Decipher between what is important and urgent
These do not mean the same thing but are sometimes used interchangeably. Our constant task focus in organisations means everything feels urgent, but this is not always the case. Clarity on the purpose of operational activity comes with making space to define and align strategic foci as well as a realistic picture of constraints.
Encourage leaders to claim personal agency
Countless leaders feel caught up in this dynamic with little or no ability to take a step back, notice what they feel, become aware of the impact on their health, reflect and question what needs to change. Leaders that lack a sense of personal choice and agency could sleepwalk into compromising situations. Make room for leaders to contextualise personal intentions as organisational choices being determined and made.
Understanding a holistic sense of our ‘self’
Every individual is a beautifully complex being – physically, mentally and emotionally. Taking time and understanding how to embrace and unleash the entirety of our complex selves.
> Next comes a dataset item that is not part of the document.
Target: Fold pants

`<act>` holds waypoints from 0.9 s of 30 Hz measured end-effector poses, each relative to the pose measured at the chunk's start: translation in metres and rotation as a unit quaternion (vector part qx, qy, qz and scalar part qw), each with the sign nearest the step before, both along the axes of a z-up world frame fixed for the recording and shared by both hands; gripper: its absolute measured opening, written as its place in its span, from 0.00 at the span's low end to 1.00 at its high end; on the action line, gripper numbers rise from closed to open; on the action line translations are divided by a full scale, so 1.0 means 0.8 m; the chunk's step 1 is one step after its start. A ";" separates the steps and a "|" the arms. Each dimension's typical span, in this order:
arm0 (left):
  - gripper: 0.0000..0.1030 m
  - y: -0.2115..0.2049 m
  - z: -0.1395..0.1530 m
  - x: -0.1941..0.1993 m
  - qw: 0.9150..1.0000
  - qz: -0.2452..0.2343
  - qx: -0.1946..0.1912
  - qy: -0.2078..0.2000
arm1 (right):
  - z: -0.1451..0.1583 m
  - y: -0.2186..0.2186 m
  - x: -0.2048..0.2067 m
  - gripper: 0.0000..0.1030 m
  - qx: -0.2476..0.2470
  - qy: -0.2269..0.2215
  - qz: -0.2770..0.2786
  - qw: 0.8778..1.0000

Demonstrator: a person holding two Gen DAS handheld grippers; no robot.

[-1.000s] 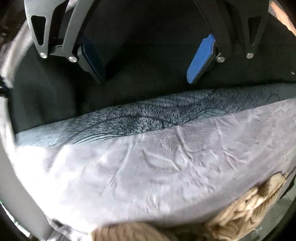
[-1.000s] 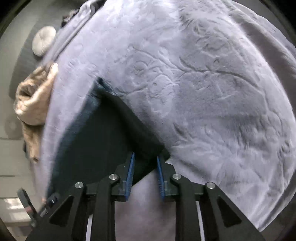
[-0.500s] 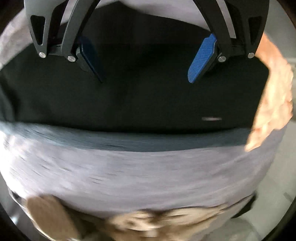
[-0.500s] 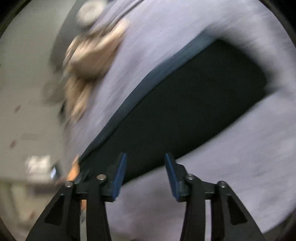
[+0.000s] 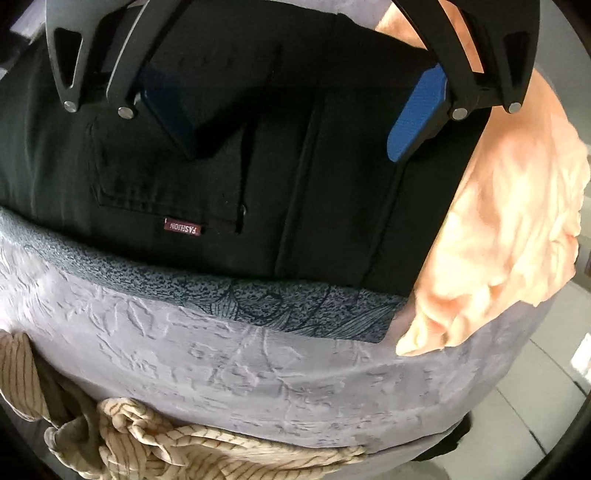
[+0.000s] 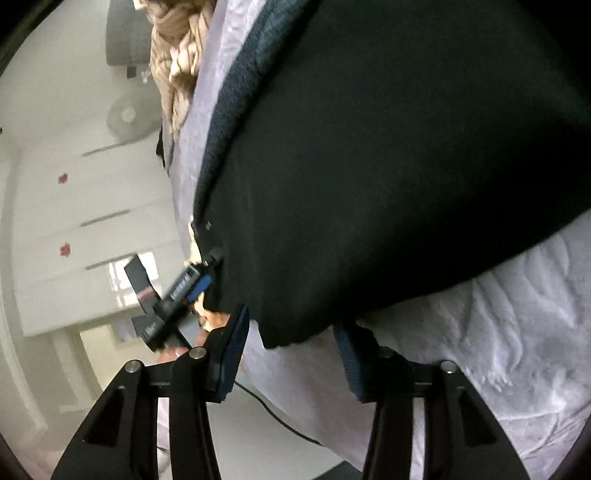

This is a clarifying and challenging process, but a necessary step in understanding personal needs, prioritising boundaries and reconciling consequences between individuals and the organisation.
A simple way in which I encourage leaders to generate a more mindful space for themselves and others is by integrating nature into their day-to-day lives
Space for mindfulness
Experimenting with meditation and alternative practices is important, however, I see (myself and many) people caught up in a rhythm of life that follows a rapid drum beat powered by human-made expectations focused on producing outcomes. A simple way in which I encourage leaders to generate a more mindful space for themselves and others is by integrating nature into their day-to-day lives. Taking breaks that combine fresh air and walking stimulates the body and brain differently – interrupting the intensity of operational activity and infusing the body with movement and spaciousness to feel, see and think differently.